Ambrose said his experiences at USA will help guide him through his residency. “At South we are given a lot of hands on opportunities that allow us to be prepared to hit the ground running when we start residency,” he said. “We are given opportunities to grow and develop as leaders, and we are surrounded by great mentors we can emulate.”

Crute matched in urology at the University of Tennessee Medical System in Knoxville, Tenn.

It wasn’t until his early college career that Crute became interested in medical school; his best friend was involved in an accident that required prolonged medical care. “It was my first experience with being on the other side of a serious medical situation,” he said, “and I admired many of the doctors that provided him with care."

He later became interested in urology because it was a specialty in which he could not only diagnose and fix a problem, but also intervene surgically. “You get to take care of patients long term and establish relationships with them even after their surgery,” he said. “You also can treat a variety of diseases – from something as serious as cancer to something as benign as kidney stones.”

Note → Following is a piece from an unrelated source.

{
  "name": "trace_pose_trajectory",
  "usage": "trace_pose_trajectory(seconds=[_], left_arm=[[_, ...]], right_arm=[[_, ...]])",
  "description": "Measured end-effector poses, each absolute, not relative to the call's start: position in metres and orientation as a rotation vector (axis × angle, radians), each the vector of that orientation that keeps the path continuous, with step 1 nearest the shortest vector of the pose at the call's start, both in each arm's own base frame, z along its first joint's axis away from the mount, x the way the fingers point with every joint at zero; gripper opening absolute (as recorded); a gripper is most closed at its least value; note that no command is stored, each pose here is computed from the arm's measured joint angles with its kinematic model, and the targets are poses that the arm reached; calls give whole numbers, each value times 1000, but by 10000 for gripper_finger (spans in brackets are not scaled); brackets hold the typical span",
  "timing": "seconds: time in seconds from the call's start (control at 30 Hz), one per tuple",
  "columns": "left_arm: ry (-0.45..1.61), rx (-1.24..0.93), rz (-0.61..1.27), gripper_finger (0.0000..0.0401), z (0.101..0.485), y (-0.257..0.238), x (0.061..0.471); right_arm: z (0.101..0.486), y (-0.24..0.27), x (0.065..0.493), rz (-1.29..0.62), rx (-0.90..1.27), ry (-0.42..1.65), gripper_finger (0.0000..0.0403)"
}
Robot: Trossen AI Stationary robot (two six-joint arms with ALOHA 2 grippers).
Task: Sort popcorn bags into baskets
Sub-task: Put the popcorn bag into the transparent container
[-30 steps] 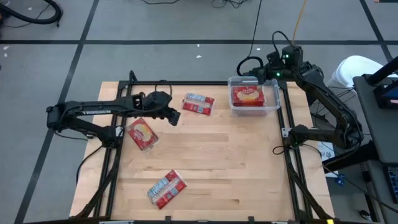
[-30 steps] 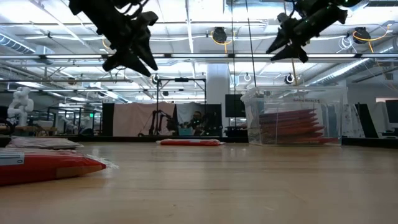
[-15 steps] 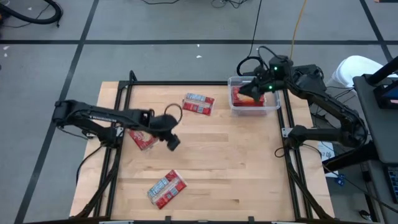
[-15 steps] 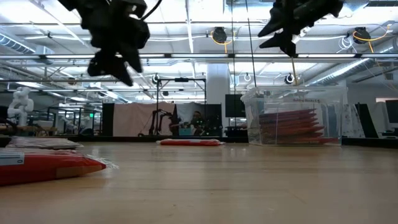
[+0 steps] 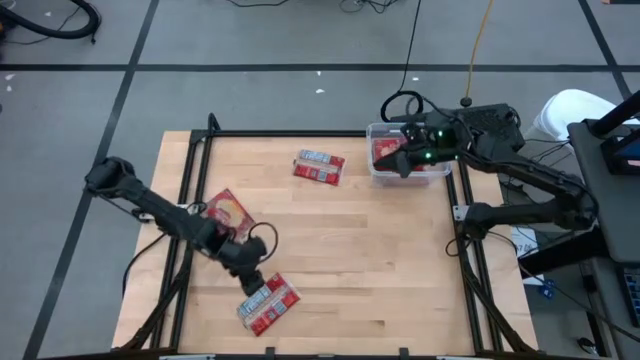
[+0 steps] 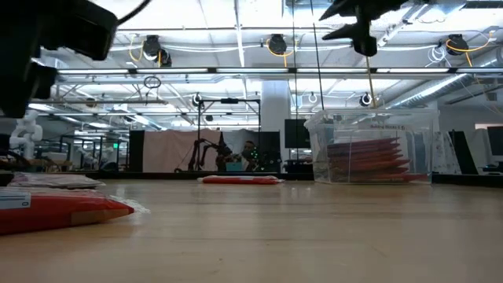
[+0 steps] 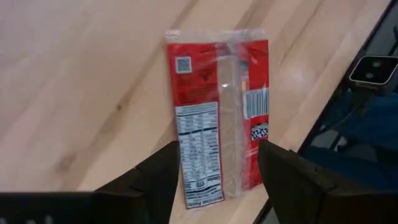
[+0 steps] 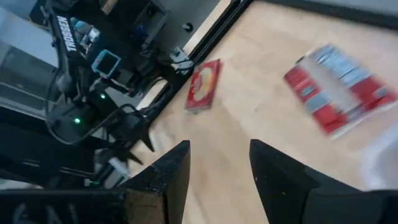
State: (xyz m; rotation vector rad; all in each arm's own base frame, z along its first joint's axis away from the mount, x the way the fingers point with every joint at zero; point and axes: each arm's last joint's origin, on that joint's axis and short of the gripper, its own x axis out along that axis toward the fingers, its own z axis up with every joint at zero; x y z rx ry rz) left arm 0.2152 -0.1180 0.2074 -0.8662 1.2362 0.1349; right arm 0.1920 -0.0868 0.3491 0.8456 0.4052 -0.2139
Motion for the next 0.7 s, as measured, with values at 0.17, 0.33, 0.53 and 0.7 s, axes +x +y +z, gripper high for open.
trace_pose_trajectory(seconds=[0.17, 0.33, 0.53, 0.7], left_arm=[[1194, -776, 10, 191, 204, -153, 197], [1194, -788, 12, 194, 197, -176, 175], [1151, -716, -43, 262, 198, -199, 150], [1183, -593, -96, 302, 190, -211, 134]], right_arm=[[349, -57, 203, -191, 913, 436, 157], [349, -24, 210, -180, 923, 462, 157], [348, 7, 212, -177, 923, 472, 157], [348, 23, 211, -156, 908, 482, 157]])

When Crute was choosing which medical school to attend, he was drawn to USA’s small, close-knit community. Urology is similar – it’s a close-knit specialty with small residency classes.

According to Crute, USA provided him a positive atmosphere where he could learn to build solid relationships with colleagues. “They forced me to work hard,” he said. “Residency will be tough, but I know that my hard work at USA will have prepared me for the next step.”

Crute said he is ready to begin his residency and focus on the type of medicine he is most passionate about. “I cannot wait to learn and begin to have more responsibility over my patients. It is exciting to get one step closer to being an independent physician.”

Locally, the University of South Alabama’s Match Day will be held at 10:30 a.m. CST on March 16, 2018, in the Upper Concourse Grand Ballroom at the Mobile Convention Center at 1 South Water Street in Mobile, Ala. The envelopes containing Match results will be handed out to the students shortly before 11 a.m. followed by the students’ individual announcement of the location of their residency.

Match Day will be streamed live online, and updates from the event will be posted on the USA College of Medicine's Facebook, Instagram and Twitter accounts. Be sure to check them after the event for our full wrap-up coverage, including details about all of the matches and full photo galleries from the day.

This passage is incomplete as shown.